I’d guess that most folks own A LOT more securities than the four that Patti and I own, but wind up owning a lot fewer than the 26,500 stocks and bonds that our four own.

 

 

These folks have a DEVIL of a time even understanding the structure of their own portfolio – weights and mix – and then assembling an appropriate benchmark of peer index funds to use to compare their results. It could be a MONSTER spreadsheet. It’s so much work that they just don’t spend the time to properly calculate their total return. If they have an advisor, I bet he or she isn’t going to calculate it. They’re locked in to roughly understanding their absolute results – not their relative results to an appropriate benchmark. That’s just not acceptable for a financial retirement plan – really a plan at anytime in life – in my view.

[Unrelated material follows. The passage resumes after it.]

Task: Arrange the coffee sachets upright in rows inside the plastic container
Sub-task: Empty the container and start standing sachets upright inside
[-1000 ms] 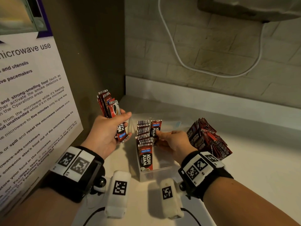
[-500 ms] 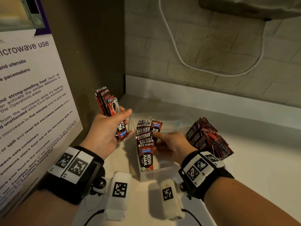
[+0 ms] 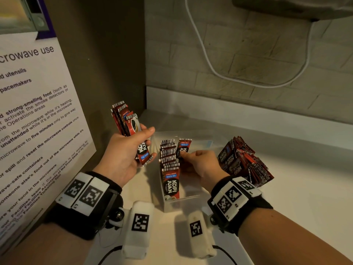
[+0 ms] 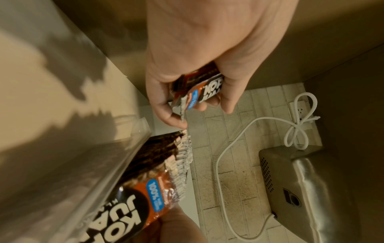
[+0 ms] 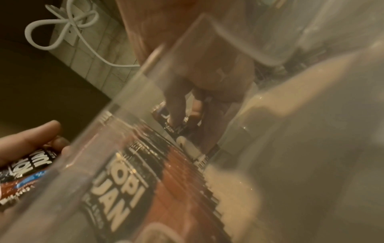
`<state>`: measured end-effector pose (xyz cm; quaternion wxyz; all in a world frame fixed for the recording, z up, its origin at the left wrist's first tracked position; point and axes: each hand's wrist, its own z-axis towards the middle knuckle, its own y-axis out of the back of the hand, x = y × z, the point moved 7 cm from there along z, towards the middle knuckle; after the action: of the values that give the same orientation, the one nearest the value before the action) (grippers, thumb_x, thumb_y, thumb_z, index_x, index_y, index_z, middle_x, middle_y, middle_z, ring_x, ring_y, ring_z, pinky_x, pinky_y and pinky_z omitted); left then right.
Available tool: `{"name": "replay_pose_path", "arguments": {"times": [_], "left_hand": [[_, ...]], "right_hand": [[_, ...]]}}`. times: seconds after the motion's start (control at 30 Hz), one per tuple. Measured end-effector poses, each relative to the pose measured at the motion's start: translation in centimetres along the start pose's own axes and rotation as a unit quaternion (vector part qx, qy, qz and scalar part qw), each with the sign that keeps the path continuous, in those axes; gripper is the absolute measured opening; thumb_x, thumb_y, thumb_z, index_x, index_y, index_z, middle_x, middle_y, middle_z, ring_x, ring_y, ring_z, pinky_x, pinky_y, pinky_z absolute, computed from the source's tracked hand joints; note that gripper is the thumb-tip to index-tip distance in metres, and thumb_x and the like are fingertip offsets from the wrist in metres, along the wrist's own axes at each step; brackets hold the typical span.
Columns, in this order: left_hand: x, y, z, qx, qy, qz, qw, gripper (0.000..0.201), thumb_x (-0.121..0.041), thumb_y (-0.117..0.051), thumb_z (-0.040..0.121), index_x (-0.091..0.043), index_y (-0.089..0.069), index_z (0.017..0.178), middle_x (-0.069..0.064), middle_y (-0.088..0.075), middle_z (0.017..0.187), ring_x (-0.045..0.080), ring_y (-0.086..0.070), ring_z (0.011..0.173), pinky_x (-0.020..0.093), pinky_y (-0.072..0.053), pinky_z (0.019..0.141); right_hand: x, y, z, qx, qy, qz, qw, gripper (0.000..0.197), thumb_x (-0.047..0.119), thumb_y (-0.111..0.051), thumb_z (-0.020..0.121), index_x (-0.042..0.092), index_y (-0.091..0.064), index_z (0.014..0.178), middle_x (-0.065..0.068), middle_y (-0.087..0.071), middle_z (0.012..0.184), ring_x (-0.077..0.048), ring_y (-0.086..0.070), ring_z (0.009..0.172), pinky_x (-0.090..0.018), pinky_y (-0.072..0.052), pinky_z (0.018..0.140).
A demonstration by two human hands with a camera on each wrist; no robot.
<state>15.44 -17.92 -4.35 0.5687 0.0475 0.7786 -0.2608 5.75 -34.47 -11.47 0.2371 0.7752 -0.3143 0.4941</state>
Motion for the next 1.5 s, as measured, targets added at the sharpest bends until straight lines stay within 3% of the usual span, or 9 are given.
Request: {"name": "replay_pose_path", "arguments": {"times": [0.1, 0.3, 0.47, 0.77, 0.93, 1.07, 1.2, 1.33, 1.5], "left_hand": [[0.0, 0.0, 0.0, -0.002, -0.001, 0.001, 1.000, 0.018, -0.012, -0.072, 0.083, -0.022, -0.059, 0.075, -0.003, -0.058, 0.069, 0.005, -0.059, 0.057, 0.035, -0.058, 0.063], [0.0, 0.0, 0.1, -0.002, -0.004, 0.000, 1.000, 0.019, -0.012, -0.072, 0.083, -0.023, -0.060, 0.073, -0.003, -0.057, 0.070, 0.007, -0.058, 0.063, 0.039, -0.057, 0.069], [-0.1, 0.1, 0.0, -0.004, -0.006, -0.004, 1.000, 0.018, -0.013, -0.072, 0.083, -0.023, -0.060, 0.074, -0.003, -0.058, 0.070, 0.008, -0.058, 0.066, 0.039, -0.058, 0.069], [0.0, 0.2, 0.3, -0.004, -0.009, -0.005, 1.000, 0.017, -0.014, -0.074, 0.081, -0.023, -0.061, 0.074, -0.004, -0.059, 0.069, 0.008, -0.060, 0.065, 0.038, -0.058, 0.066], [0.2, 0.4, 0.5, -0.003, 0.002, -0.016, 1.000, 0.015, -0.018, -0.075, 0.079, -0.024, -0.061, 0.076, -0.005, -0.060, 0.076, 0.009, -0.059, 0.074, 0.040, -0.057, 0.066], [0.1, 0.8, 0.6, -0.002, 0.038, -0.029, 0.999, 0.015, -0.030, -0.074, 0.078, -0.023, -0.061, 0.081, -0.006, -0.061, 0.082, 0.011, -0.059, 0.084, 0.050, -0.055, 0.071], [-0.1, 1.0, 0.6, 0.008, 0.049, -0.037, 0.998, 0.019, -0.031, -0.076, 0.075, -0.022, -0.060, 0.078, -0.005, -0.061, 0.079, 0.012, -0.059, 0.080, 0.038, -0.053, 0.060], [0.1, 0.8, 0.6, 0.030, 0.059, -0.055, 0.996, 0.008, -0.015, -0.067, 0.084, -0.020, -0.062, 0.086, -0.002, -0.059, 0.079, 0.013, -0.057, 0.077, 0.032, -0.052, 0.053], [-0.8, -0.3, -0.2, 0.090, 0.029, -0.071, 0.993, 0.013, -0.012, -0.057, 0.091, -0.014, -0.065, 0.100, 0.003, -0.067, 0.077, 0.013, -0.067, 0.066, 0.031, -0.054, 0.047]], "right_hand": [[0.3, 0.2, 0.2, -0.017, 0.030, -0.015, 0.999, 0.032, 0.015, -0.074, 0.080, -0.011, -0.064, 0.096, -0.026, -0.070, 0.092, -0.041, -0.068, 0.088, -0.053, -0.056, 0.078], [0.4, 0.1, 0.5, -0.023, 0.068, -0.060, 0.996, 0.020, 0.020, -0.075, 0.080, 0.002, -0.066, 0.076, -0.018, -0.072, 0.079, -0.035, -0.071, 0.076, -0.046, -0.059, 0.071], [0.0, -0.6, 0.2, 0.008, 0.060, -0.117, 0.991, 0.030, 0.026, -0.068, 0.086, 0.008, -0.064, 0.062, -0.016, -0.071, 0.070, -0.028, -0.067, 0.059, -0.032, -0.053, 0.056], [0.6, -0.4, 0.1, -0.017, 0.100, -0.163, 0.981, 0.028, 0.035, -0.063, 0.090, 0.013, -0.068, 0.073, -0.009, -0.072, 0.078, -0.029, -0.070, 0.071, -0.042, -0.058, 0.069], [0.6, -0.4, 0.0, -0.010, 0.099, -0.162, 0.982, 0.028, 0.032, -0.065, 0.089, 0.014, -0.065, 0.067, -0.013, -0.072, 0.078, -0.035, -0.070, 0.074, -0.048, -0.059, 0.070], [0.4, -0.5, 0.1, 0.003, 0.089, -0.140, 0.986, 0.027, 0.029, -0.066, 0.088, 0.014, -0.063, 0.066, -0.009, -0.070, 0.075, -0.029, -0.067, 0.067, -0.040, -0.057, 0.067], [0.7, -0.3, -0.5, 0.010, 0.079, -0.106, 0.991, 0.023, 0.020, -0.070, 0.085, 0.008, -0.062, 0.067, -0.009, -0.068, 0.071, -0.022, -0.063, 0.059, -0.031, -0.053, 0.056], [2.1, 0.7, -1.8, 0.001, 0.087, -0.105, 0.991, 0.030, 0.027, -0.075, 0.079, -0.001, -0.065, 0.076, -0.012, -0.069, 0.071, -0.020, -0.059, 0.052, -0.022, -0.046, 0.042], [6.9, 2.3, -4.6, -0.039, 0.187, -0.042, 0.981, 0.032, 0.030, -0.069, 0.085, 0.000, -0.063, 0.074, -0.008, -0.062, 0.063, -0.011, -0.050, 0.044, -0.017, -0.036, 0.040]]}}
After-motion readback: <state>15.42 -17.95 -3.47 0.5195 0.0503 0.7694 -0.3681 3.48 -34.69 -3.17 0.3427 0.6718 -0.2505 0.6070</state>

WAY TOO SLOPPY.

 

== The last six years for us ==

 

 

The real return for our portfolio has been 8.5% real return per year relative to 6.5% expected return on our portfolio. That’s two percentage points more per year and about 30% greater. That growth has fueled the 32% real increase in our annual Safe Spending Amount that I describe here.

 

Real returns for our stocks have averaged 9.5% per year relative to their expected, long run average of 7.1% per year. That’s 2.4 percentage points more.

 

Real bond returns have averaged 2.7% per year relative to their expected, long run average of 3.1% per year. That’s .4 percentage points less.

 

 

Conclusion: 2020 was another really good year for stock and bond returns. On an absolute scale, we all have to be happy. Patti and I earned 16.2% on our Investment Portfolio. I think that 16.2% is a very good benchmark that you can use to judge your relative results. You should be no lower than a bit more than one percentage point less than that ­­– no less than 15.1% in total. If your portfolio return is less than this, something is amiss. You should be figuring out how to get closer to an appropriate benchmark of performance for your portfolio.